• [What you have to do] Go through the listing and copy each line with the string "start".

• [Supplied material]
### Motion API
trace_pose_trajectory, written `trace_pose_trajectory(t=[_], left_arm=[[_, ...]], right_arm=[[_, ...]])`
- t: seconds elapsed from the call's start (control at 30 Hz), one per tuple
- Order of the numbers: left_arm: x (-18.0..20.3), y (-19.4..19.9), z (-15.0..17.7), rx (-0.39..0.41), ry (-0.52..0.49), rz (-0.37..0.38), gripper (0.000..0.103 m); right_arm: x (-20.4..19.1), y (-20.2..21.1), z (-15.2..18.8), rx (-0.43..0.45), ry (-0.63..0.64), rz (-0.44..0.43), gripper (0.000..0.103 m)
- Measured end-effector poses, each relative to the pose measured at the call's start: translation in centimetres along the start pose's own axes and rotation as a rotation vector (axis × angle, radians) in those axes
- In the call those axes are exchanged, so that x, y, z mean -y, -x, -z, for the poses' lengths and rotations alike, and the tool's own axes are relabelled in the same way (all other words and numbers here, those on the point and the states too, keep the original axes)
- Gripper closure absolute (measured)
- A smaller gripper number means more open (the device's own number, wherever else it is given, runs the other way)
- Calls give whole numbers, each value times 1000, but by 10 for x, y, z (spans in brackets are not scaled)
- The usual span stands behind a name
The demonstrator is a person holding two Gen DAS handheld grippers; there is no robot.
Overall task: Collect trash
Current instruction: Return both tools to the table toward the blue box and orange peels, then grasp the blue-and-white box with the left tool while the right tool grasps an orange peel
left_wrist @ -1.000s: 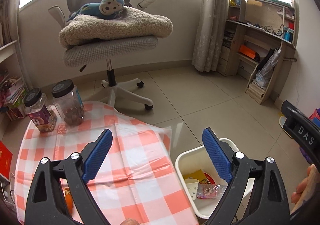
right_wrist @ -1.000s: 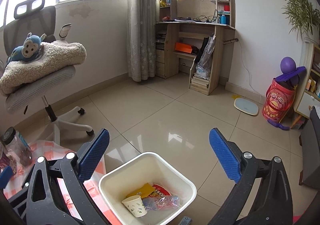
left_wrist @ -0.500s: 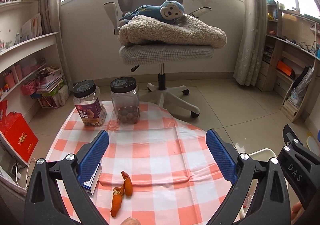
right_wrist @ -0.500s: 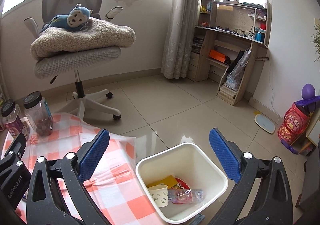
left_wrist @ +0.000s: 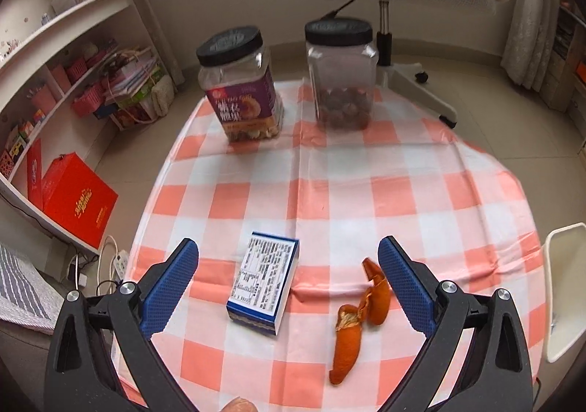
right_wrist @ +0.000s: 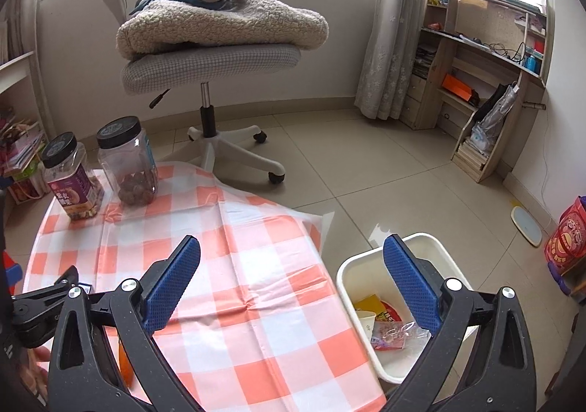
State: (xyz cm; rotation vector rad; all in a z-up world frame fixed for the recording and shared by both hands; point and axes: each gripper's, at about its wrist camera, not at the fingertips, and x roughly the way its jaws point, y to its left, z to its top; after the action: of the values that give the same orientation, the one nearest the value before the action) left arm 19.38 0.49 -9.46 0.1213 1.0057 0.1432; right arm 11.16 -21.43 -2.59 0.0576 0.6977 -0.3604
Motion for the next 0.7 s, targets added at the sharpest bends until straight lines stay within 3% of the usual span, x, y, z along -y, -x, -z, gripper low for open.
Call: trace_pose_trajectory(t=[0.13, 0.23, 0.3, 0.37, 0.4, 0.5, 0.6, 0.7], left_arm=[[-28, -67, 16, -204, 18, 49, 8], [-43, -99, 27, -296, 23, 73, 8], [-51, -112, 34, -335, 29, 109, 8], [-56, -117, 39, -343, 38, 146, 9], [-57, -117, 41, -339, 40, 174, 15], [-57, -110, 44, -340, 28, 272, 45], [-56, -94, 47, -312, -22, 225, 46], [-73, -69, 43, -267, 27, 249, 46]], right_arm=[[-12, -32, 9, -177, -31, -135, 7], [-24, -63, 21, -353, -67, -277, 7], [-35, -78, 30, -427, -73, -343, 7], [-49, -90, 36, -460, -51, -383, 7], [-56, -94, 39, -471, -38, -401, 7], [-75, -105, 48, -500, -8, -449, 7], [-93, -115, 58, -540, 33, -482, 16], [-110, -122, 69, -577, 58, -503, 26]])
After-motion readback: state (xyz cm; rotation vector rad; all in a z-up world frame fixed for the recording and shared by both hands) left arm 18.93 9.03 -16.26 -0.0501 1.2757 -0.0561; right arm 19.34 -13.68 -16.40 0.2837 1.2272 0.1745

• [Finished task]
- t: seconds elapsed from the call's start (control at 30 Hz), one per tuple
- Measured end-effector poses, each relative to the pose measured at the call's start: translation in centimetres along the start pose's own axes and rotation as a rotation vector (axis × angle, radians) in those axes

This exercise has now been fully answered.